The following are now parameters that allows the user to turn
various components of the pipeline on or off. To run the 
whole pipeline, set all of these to True

If you want to keep the temporary files at the end,
set DELETE_TEMPFILES to False

"PROCESS_RAW": True, 
"CLEAN_COSMIC_RAYS": True,
"MAKE_MASTERS": True,
"PREBIN_FRAMES": True,
"FIND_SLITS": True,
"GEN_YDIST": True,
"GEN_SKYMODEL": True,
"WAVELENGTH_SOLN": True,
"SUBTRACT_SKY": True,
"RECTIFY_FRAMES": True,
"SUBTRACT_POLY": True,
"FINAL_BIN": True,
"DELETE_TEMPFILES": False,

Common Issues


My wavelength solutions look really bad!

An common solution to this is apply some pre-binning. Double it and run the pipeline again, and that will probabily fix it.


Everything fails right away!

Did you check your values for the overscan region, as well as the values for your arc frames? The binning can completely throw those off and crash the pipeline.

(Yes, the binning should probably be baked in and be read from the FITS header, but that's for future me (or someone else) to do.)

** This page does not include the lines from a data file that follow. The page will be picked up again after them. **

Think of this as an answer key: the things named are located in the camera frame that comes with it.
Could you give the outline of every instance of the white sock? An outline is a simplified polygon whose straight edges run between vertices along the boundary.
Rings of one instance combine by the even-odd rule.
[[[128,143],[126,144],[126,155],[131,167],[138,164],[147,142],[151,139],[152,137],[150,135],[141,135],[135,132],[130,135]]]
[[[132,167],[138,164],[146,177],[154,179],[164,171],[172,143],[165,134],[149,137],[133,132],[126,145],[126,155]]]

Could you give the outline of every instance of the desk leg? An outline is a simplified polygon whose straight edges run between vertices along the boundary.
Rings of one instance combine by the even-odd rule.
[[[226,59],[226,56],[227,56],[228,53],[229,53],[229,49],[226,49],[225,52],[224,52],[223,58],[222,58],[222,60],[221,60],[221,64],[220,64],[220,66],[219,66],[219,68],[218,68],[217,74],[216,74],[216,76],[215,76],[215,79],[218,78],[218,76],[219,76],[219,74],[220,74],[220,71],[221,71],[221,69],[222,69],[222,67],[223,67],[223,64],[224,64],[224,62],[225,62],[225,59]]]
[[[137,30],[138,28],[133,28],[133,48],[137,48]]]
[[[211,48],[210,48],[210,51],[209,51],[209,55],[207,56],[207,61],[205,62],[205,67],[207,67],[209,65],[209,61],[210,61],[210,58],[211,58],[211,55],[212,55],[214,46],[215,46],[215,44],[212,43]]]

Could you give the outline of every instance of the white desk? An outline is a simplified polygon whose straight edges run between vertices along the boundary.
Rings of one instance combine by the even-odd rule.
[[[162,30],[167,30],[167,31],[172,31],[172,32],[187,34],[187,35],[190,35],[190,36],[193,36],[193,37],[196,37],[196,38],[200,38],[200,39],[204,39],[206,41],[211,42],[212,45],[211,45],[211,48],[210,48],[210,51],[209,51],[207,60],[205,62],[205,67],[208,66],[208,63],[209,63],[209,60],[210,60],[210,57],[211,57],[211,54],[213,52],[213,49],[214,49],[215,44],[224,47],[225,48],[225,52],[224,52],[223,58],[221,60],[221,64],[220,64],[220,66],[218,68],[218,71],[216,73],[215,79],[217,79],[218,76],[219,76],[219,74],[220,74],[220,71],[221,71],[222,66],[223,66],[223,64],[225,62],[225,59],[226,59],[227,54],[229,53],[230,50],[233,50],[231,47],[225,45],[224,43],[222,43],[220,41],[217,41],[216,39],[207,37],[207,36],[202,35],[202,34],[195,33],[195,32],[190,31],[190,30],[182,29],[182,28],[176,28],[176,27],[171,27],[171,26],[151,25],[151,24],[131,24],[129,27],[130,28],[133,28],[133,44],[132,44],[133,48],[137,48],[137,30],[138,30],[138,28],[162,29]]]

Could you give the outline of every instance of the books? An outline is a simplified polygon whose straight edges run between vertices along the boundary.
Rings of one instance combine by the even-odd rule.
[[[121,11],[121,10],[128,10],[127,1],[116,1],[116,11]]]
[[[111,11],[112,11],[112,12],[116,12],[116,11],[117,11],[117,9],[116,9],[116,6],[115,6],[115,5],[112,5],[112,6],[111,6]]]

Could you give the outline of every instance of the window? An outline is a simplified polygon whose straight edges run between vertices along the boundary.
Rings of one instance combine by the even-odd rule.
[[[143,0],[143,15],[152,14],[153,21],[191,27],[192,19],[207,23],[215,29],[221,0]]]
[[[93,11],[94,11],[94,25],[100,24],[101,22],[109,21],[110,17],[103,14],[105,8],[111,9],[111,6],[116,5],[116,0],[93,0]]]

My outputs look really bad!

The most likely culprit here is that the slit finding algorithm is failing. Luckily, it is trivial for the user to find their own slits and apply them directly to the pipeline.

BroadReduce has its own built-in script slitfinder.py that opens a GUI to find slits from a flat frame. It can then print out the slits in the exact format used by the pipeline, which can be implemented directly this way, where the flat_slits and flat_slitprofiles are arrays found and printed out directly by the script:

br = BroadReduce(input_file, params={...})
br.params["FIND_SLITS"] = False

br.flat_slits = [(267, 974), (496, 736)]
br.flat_slitprofiles = [([0, 267.4], [0, 974.7]), 
                        ([0, 496.2], [0, 736.6])]

br.pipe()

Finding Redshifts

Now that the pipeline has run to conclusion, you will be given a lot of output diagnostic plots, and three output files. (Note that if you are running the code in a jupyter notebook, all of these things will still be accessible in the BroadReduce object.)

tempdir/DATA_PRODUCTS.fits
tempdir/metadata.br
tempdir/params.br

BroadReduce has a built-in redshift widget GUI to find the redshift of the Ca H+K lines. It can be run this way:

z_widget.py DATA_PRODUCTS PARAMS METADATA

Within the GUI the user can use sliders to shift the Ca H+K lines around to match their location within the output spectra. It will print redshift as well as radial velocity.